Lukoil owns seven oil-processing companies in Eastern Europe, with a total annual capacity of 82.1 million tons. In Russia, it owns large refineries in Volgograd, Perm, Nizhny Novgorod, and Ukhta refineries and mini-refineries in Uray and Kogalym. It also owns refineries in Bulgaria and Romania and holds a 45% stake in an oil refining complex in the Netherlands. In 2020, the company was also in talks to reconstruct a refinery plant in Cameroon, which belongs to Cameroon's national refining company, Sonara.
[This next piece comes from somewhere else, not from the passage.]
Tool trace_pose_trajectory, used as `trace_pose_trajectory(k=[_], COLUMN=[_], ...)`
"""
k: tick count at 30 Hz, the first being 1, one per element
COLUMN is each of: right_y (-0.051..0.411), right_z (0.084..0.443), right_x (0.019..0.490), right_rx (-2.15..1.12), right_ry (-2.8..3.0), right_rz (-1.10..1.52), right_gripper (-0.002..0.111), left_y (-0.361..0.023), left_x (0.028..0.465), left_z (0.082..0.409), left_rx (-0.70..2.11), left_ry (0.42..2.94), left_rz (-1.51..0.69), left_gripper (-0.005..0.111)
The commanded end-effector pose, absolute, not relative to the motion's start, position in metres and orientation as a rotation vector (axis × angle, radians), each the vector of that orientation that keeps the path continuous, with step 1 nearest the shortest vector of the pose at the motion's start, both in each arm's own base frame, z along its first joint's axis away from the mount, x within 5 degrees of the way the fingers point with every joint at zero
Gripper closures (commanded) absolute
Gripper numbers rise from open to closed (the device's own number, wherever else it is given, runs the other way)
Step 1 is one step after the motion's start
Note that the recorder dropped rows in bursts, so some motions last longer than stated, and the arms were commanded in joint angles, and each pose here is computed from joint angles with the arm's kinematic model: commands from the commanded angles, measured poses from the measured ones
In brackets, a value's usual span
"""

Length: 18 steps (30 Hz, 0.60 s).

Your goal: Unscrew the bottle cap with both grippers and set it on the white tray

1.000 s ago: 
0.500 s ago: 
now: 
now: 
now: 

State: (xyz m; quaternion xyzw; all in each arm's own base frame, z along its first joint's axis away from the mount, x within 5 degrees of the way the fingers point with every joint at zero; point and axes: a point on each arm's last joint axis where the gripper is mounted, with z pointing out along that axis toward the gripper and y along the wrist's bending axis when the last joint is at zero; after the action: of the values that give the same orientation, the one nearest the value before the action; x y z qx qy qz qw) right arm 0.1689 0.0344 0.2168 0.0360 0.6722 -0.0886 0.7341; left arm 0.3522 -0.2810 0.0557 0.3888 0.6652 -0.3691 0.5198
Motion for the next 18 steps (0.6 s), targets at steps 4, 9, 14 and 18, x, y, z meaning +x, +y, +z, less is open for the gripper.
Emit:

| Country | Name | Location | Launched | Acquired | Capacity, mln tpa |
|---|---|---|---|---|---|
| Russia | Lukoil-Nizhegorodnefteorgsintez | Kstovo | 1958 | 2000 | 15.0 |
| Russia | Lukoil-Permnefteorgsintez | Perm | 1958 | 1991 | 12.0 |
| Russia | Lukoil-Volgogradneftepererabotka | Volgograd | 1957 | 1991 | 9.9 |
| Russia | Lukoil-Ukhtaneftepererabotka | Ukhta | 1934 | 2000 | 3.7 |
| Bulgaria | Lukoil Neftochim Burgas | Burgas | 1964 | 1999 | 7.5 ‡ |
| Romania | Petrotel Lukoil Refinery | Ploieşti | 1904 | 1998 | 2.4 ‡ |
| Netherlands | Zeeland Refinery (share with TRN) | Vlissingen | 1973 | 2009* | 7.9* |

- – 49% and 45% shares respectively

‡ do not process Russian crude oil

Speaking at a press conference in New York on 18 October 2006, the company's CEO Vagit Alekperov said Lukoil is refusing to build a new refinery in Russia. According to him, "at this stage it is inexpedient and economically inefficient." At the same time, Lukoil planned to build a large complex in Kalmykia for the processing of natural gas from the North Caspian fields worth over $3 billion. The work was supposed to start in the spring of 2008. Also in March 2007, Lukoil announced it would expand the capacity in the Lukoil Neftochim Burgas refinery in Burgas, Bulgaria from 7.5 million tons to 10 million tons of oil per year.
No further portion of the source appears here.